A sea of faces gaze upwards all facing the same direction, all waiting for the sign that a train is ready to board. Will it be platform 8 tonight or have they moved it to platform 10?

The necks of travelers all crane upwards at a slight angle to peer at the boards waiting for the telltale sound that heralds new information.

Many glance away, knowing that their attention will be pulled back the instant something happens.

Suddenly, a flipping, clacking sound.


The audience, in Pavlovian rapture watch as black and white letters flip around. Where platform numbers were blank, the display board works its way through the options. Platform 1, 2, 3, 4, 5 , 6 7, and stops at 8. A momentary hush descends.

Then, the crowd surges forward, bags are picked up, children chastised and office workers dash for a seat home.

These were the Solari split flap indicators, after the Italian company that made them, and for a few short decades, they dominated how people learned which platform to rush to when catching a train.

Their audible changing as numbers flipped over was a familiar, and curiously reassuring sound, alerting distracted minds that INFORMATION is now available. A summons that choreographed its audience to turn as one mind and face the boards for instruction once more.

The flip-board display was first used for a railway in Liege, Belgium, in 1956. By 1962 they were starting to appear in the UK, originally at Manchester airport, but within a few years they were also found on the railways. Euston may have been the first, followed by Waterloo shortly afterwards.

As they aged though their mechanical gears struggling with lack of care, their clickety-clackety-clickety-clack could often be interrupted by sticky flaps, showing trains to destinations that had no right to be leaving from those platforms.

Almost as soon as they completed their monopolisation of the railways, the rise of the digital display was starting to offer alternatives. Slowly the old mechanical flaps were replaced with light emitting diodes.

The old clickety clackety flipping of the numbers and names took a moment to show their final result, a shared moment of anticipation for the captive audience waiting below. Now digital displays are smoothly refreshing instantly, letters swapped in the blink of an eye. Almost too fast to see, and almost so fast that changes can be missed as the eye blinks.

The old display boards are no more. Their repetitive clickety clatter is silenced.

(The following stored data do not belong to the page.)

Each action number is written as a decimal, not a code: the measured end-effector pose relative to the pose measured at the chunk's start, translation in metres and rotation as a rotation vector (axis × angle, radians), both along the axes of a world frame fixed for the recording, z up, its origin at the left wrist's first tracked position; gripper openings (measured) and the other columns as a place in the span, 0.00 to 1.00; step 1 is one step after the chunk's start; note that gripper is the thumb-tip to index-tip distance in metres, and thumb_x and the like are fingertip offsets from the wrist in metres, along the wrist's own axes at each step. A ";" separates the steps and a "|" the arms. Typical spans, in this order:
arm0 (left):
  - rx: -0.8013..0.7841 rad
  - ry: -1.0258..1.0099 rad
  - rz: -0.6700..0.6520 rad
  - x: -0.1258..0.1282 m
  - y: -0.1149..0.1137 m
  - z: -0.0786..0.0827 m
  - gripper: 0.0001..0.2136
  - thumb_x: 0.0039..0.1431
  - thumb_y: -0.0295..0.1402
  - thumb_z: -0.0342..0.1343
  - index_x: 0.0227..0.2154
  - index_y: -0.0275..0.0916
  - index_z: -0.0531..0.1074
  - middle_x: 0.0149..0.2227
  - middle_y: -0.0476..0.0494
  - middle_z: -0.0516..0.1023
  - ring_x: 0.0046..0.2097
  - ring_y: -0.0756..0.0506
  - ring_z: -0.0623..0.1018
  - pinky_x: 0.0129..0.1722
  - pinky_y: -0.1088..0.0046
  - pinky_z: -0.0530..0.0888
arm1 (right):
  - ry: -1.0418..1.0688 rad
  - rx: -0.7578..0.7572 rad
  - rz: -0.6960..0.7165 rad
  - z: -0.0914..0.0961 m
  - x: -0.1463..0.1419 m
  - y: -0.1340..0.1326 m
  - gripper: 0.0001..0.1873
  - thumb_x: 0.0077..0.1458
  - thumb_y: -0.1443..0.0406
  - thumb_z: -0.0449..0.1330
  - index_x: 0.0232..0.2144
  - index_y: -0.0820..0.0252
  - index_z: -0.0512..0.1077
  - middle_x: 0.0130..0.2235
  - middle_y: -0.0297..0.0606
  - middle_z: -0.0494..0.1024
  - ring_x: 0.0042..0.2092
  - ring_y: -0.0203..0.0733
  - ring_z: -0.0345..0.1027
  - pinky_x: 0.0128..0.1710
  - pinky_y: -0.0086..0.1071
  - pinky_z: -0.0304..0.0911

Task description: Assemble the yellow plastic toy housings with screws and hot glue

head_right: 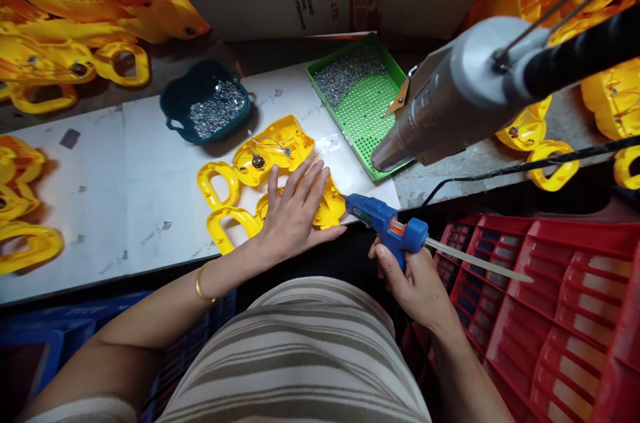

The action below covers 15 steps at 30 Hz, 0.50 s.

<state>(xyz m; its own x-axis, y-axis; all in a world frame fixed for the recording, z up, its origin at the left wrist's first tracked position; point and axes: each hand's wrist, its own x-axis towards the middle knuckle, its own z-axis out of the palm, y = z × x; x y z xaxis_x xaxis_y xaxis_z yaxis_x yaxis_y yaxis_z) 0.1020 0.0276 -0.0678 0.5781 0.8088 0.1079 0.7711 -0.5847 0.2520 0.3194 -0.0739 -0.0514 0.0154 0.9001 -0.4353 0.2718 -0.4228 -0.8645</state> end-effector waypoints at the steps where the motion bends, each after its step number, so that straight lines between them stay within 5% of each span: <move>1: 0.002 0.001 0.000 0.000 0.000 0.000 0.43 0.54 0.56 0.56 0.65 0.32 0.53 0.65 0.30 0.59 0.67 0.32 0.57 0.65 0.47 0.28 | 0.001 -0.004 -0.001 0.000 0.000 0.000 0.18 0.59 0.50 0.54 0.35 0.58 0.71 0.25 0.35 0.69 0.23 0.36 0.62 0.20 0.31 0.59; 15: -0.017 0.005 0.016 0.001 0.000 0.002 0.42 0.56 0.56 0.54 0.65 0.31 0.52 0.66 0.30 0.57 0.67 0.34 0.57 0.66 0.49 0.28 | -0.034 -0.021 0.066 0.001 0.002 -0.001 0.18 0.61 0.50 0.52 0.35 0.58 0.71 0.23 0.33 0.68 0.22 0.35 0.62 0.21 0.31 0.60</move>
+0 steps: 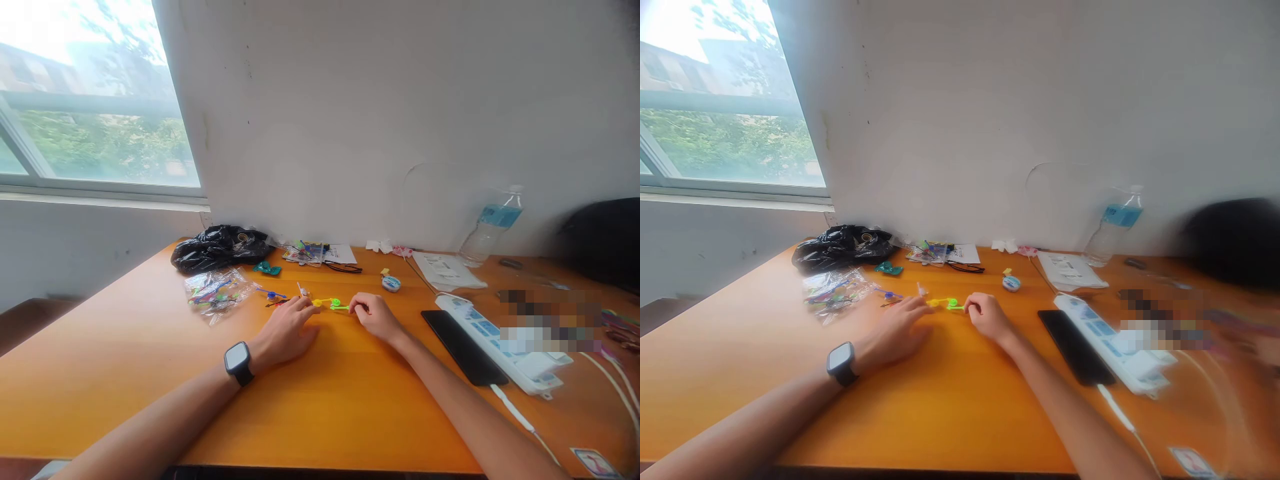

Today their pronouncements appear without audible herald as digital screens flash changes to their rapt audience. The new screens are vastly more flexible, able to show much more information faster and more accurately than ever before.

But their pronouncements are delivered silently, easy to miss if a person glances away, all too easily distracted by the digital display in their hand.

Sometimes, developers of replacement boards have been asked to put a sound effect of the old boards into the digital display, but so far no one has gone ahead with the fake sounds.

A common sound found in railway stations across the country has faded into silent history.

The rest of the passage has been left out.